Prior studies had examined the radioactive fallout dispersed by low-altitude winds, which would generally settle around the Nevada test site. However, a significant amount of I-131 was caught up in high-altitude winds. These winds carried the radioactive particles to other regions of the U.S., where it mixed with rain clouds.
The now-radioactive rain fell onto the grasslands in the Midwest and Northeast. Then, cows ate the now-radioactive grass. The cows then produced radioactive milk. Dairy practices during the study period were different than they are today — most people drank milk that had recently been extracted from local cows.

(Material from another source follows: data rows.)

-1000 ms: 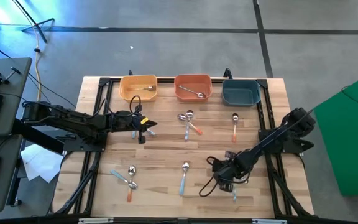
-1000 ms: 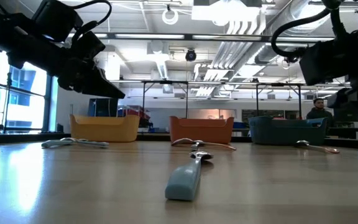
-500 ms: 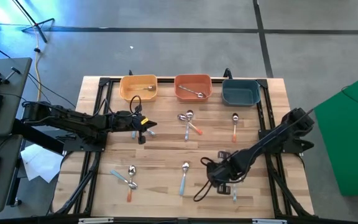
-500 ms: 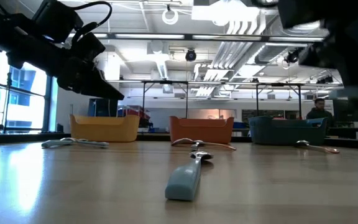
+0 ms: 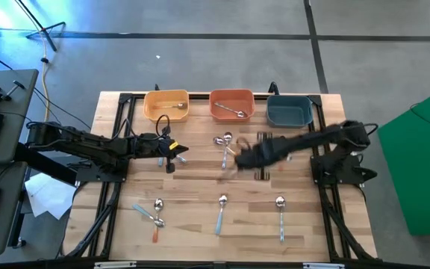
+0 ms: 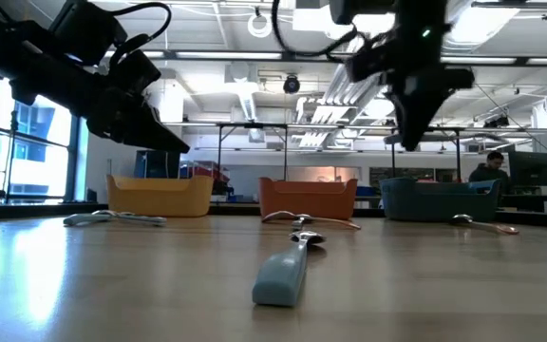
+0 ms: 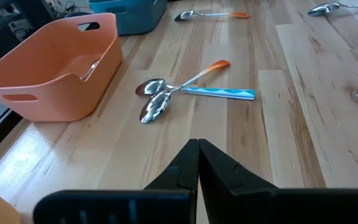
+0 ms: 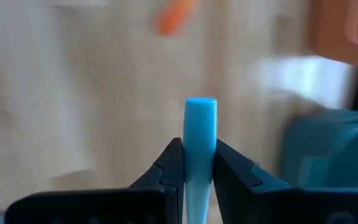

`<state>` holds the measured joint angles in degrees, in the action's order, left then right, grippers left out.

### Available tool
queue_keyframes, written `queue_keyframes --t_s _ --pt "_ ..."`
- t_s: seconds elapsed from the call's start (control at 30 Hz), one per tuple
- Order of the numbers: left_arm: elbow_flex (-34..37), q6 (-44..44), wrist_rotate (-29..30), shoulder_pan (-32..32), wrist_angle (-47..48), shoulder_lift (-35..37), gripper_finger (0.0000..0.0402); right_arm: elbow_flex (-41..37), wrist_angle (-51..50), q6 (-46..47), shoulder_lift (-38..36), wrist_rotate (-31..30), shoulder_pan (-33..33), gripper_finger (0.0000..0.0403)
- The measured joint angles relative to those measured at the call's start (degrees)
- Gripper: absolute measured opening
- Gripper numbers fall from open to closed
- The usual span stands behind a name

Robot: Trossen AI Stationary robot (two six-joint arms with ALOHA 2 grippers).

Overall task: Sort silverware by color (type)
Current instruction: Put the blue spoon into the blue bin

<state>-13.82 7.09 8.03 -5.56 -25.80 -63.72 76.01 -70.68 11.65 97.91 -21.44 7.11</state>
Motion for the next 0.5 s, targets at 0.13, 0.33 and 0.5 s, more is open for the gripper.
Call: queue_keyframes --t_s 0.13,0.33,0.5 --pt "0.0 0.0 0.0 0.0 0.0 0.0 0.0001 0.0 1.3 -9.7 -1.5 -2.2 -11.0 0.0044" --pt "0.0 0.0 0.0 0.0 0.1 0.0 0.0001 0.0 5.1 -21.3 -5.7 0.1 -26.5 0.0044" --pt "0.0 0.0 0.0 0.0 0.2 0.0 0.0001 0.0 7.8 -28.1 -7.7 6.0 -36.9 0.0044"
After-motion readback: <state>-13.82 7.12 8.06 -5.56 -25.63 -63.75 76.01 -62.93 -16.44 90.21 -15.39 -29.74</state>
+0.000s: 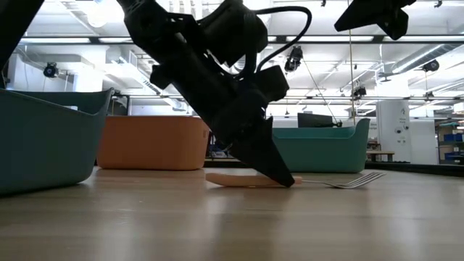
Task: Sort silverware by color (type)
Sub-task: Put the orange fork into the blue-green bin
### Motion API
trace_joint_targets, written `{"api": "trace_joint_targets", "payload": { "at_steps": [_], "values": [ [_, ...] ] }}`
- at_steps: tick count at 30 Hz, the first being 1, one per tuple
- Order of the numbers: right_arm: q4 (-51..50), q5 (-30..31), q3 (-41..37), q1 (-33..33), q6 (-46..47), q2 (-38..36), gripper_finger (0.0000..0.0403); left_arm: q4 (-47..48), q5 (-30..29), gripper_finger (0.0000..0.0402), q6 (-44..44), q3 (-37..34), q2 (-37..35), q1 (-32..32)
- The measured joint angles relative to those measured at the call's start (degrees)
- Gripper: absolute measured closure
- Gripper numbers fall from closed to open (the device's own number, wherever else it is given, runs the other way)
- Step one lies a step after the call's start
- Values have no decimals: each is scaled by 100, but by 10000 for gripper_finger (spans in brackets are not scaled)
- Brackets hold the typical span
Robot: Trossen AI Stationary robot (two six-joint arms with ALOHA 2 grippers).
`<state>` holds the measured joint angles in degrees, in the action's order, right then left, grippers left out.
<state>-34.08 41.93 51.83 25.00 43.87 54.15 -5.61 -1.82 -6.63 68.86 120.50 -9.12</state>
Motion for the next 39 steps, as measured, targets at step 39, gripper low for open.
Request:
{"api": "trace_joint_targets", "payload": {
  "at_steps": [39],
  "values": [
    [17,7,12,-103,-352,-252,394,1458,-617,373,-49,623,-1312,-9]
  ]
}}
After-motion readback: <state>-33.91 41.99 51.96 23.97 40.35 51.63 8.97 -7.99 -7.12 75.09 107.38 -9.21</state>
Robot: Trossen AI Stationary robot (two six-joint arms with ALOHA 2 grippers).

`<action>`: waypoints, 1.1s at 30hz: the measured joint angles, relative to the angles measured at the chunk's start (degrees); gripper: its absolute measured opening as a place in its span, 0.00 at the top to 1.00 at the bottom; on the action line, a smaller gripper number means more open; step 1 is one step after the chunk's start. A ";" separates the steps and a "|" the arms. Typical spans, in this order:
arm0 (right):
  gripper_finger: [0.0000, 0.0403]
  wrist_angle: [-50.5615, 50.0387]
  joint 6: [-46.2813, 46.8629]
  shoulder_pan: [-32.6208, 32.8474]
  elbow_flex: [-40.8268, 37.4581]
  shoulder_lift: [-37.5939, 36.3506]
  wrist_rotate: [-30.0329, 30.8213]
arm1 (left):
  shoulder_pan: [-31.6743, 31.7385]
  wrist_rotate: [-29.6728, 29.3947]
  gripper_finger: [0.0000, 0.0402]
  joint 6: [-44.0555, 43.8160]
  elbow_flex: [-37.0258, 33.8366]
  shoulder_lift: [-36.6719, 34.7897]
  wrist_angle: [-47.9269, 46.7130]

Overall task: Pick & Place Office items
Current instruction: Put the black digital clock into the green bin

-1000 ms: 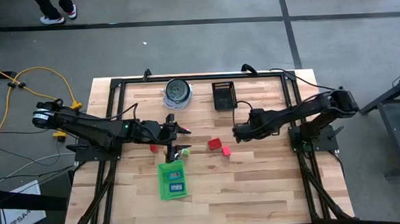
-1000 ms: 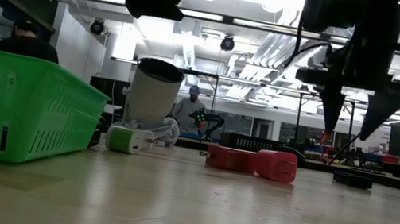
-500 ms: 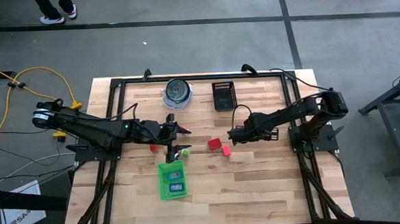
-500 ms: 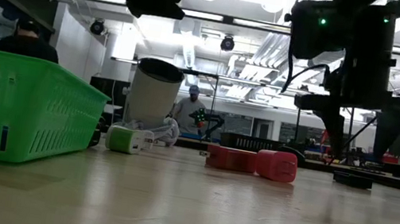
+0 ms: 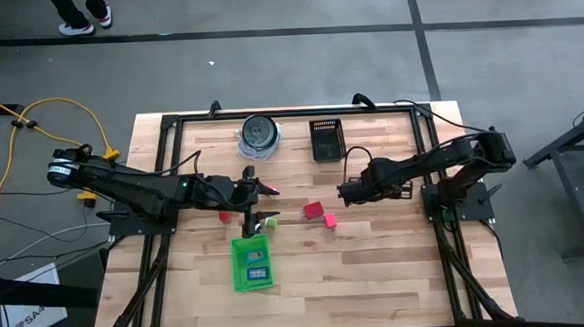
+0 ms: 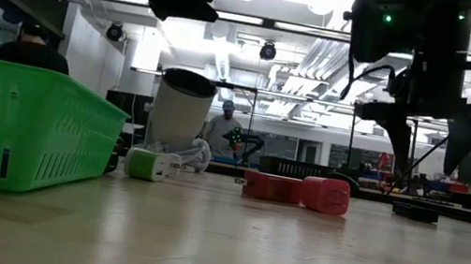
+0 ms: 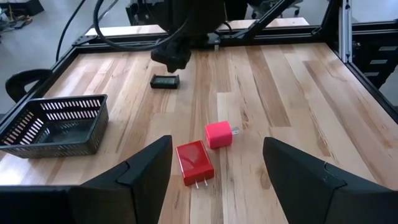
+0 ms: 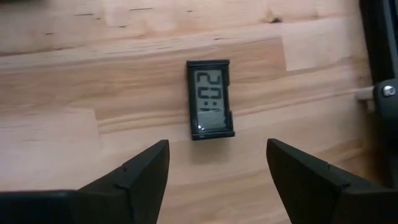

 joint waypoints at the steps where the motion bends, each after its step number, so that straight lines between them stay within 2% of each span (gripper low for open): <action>1: 0.36 0.21 0.00 -0.19 -0.75 -0.30 -0.08 | 0.00 0.00 0.39 0.00 0.00 0.00 0.02; 12: 0.36 16.16 -2.43 -2.29 -12.77 -8.36 -2.55 | 0.00 0.00 0.39 0.00 0.02 0.00 0.98; 33: 0.36 18.13 -1.62 -3.07 -13.29 -6.80 -0.47 | 0.02 0.00 0.39 0.00 0.02 0.00 0.98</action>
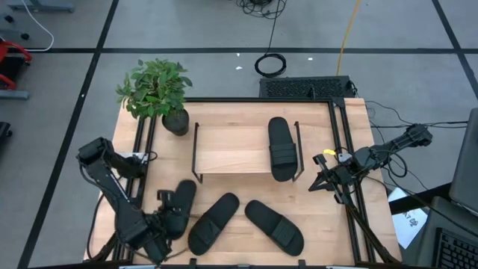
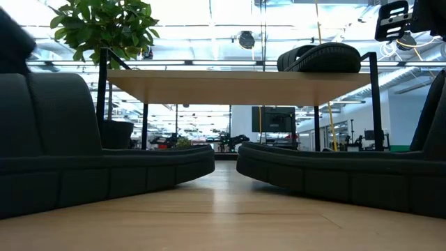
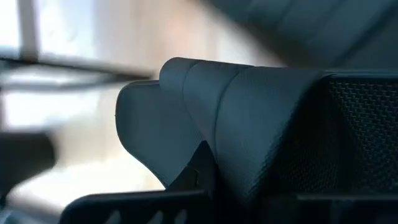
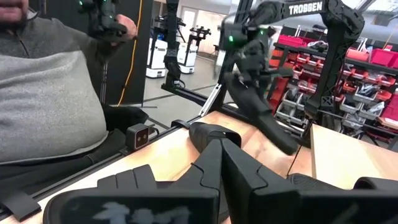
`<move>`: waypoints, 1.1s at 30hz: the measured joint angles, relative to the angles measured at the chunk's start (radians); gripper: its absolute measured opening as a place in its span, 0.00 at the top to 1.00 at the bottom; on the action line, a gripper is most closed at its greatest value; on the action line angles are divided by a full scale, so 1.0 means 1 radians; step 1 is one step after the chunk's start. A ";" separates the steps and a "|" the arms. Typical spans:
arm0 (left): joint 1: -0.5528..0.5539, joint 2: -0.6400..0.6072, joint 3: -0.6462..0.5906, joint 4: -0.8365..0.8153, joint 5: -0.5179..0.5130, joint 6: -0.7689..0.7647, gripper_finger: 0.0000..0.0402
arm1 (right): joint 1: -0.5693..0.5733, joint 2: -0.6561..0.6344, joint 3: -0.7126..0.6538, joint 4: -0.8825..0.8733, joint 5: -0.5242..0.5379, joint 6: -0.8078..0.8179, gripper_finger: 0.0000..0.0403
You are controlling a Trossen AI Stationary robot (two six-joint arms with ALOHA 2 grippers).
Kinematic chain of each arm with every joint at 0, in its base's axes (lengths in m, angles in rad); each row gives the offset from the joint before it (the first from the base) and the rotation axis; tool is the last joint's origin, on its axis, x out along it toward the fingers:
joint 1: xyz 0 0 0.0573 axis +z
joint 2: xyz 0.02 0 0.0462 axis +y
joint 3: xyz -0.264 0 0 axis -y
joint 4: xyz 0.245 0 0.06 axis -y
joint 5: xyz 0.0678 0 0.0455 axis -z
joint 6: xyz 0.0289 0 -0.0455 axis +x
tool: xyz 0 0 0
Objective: Pick and place slides into the shelf
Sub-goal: Put the black slipper on the shelf
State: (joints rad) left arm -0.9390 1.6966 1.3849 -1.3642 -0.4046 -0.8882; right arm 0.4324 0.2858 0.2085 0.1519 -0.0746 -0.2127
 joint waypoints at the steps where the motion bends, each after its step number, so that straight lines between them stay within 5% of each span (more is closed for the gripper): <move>1: -0.002 0.000 0.019 0.025 0.000 0.029 0.98 | 0.000 0.001 0.000 0.000 0.000 -0.001 1.00; 7: -0.003 0.000 0.093 0.149 -0.009 0.203 0.98 | 0.000 0.005 0.000 0.000 0.000 0.001 1.00; 15: 0.026 0.000 0.164 0.178 -0.206 0.429 0.98 | 0.000 0.006 0.000 0.000 0.000 -0.009 1.00; 27: 0.224 0.000 0.276 0.199 -0.532 0.608 0.98 | 0.000 0.007 0.000 0.001 0.000 -0.009 1.00; 33: 0.372 0.000 0.289 0.200 -0.579 0.683 0.98 | 0.000 0.007 0.000 0.001 0.000 -0.009 1.00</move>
State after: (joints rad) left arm -0.5669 1.6962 1.6737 -1.1645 -0.9833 -0.2055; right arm 0.4324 0.2924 0.2085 0.1528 -0.0746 -0.2218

Thanks to a National Cancer Institute database that contains broad data on radiation exposure, Meyers was able to track the amount of I-131 found in local milk and compare this with the number and nature of deaths on a county level. In this way, Meyers was able to determine that a significant number of these deaths were due to drinking poisoned milk. These civilians would have had no idea that the milk they were drinking had been irradiated by nuclear explosions hundreds of miles away.
Ironically, the area around the Nevada test site didn’t have this problem. Although they too drank fresh milk from local cows, they imported hay from other parts of the country. Since their cows weren’t eating irradiated hay, the local Nevadans took in significantly less radioactive material than their less-fortunate, distant countrymen.
Although our understanding of radiation and nuclear fallout is much improved since the dawn of the nuclear age, the study serves as a warning of the insidious nature of nuclear weapons. Containing nuclear fallout is challenging, even when you know where all of the vectors of radioactive transmission are. The complexity and intertwining nature of our ecological and social systems means that words like “clean,” “precise,” or “surgical” will likely never apply to nuclear weapons.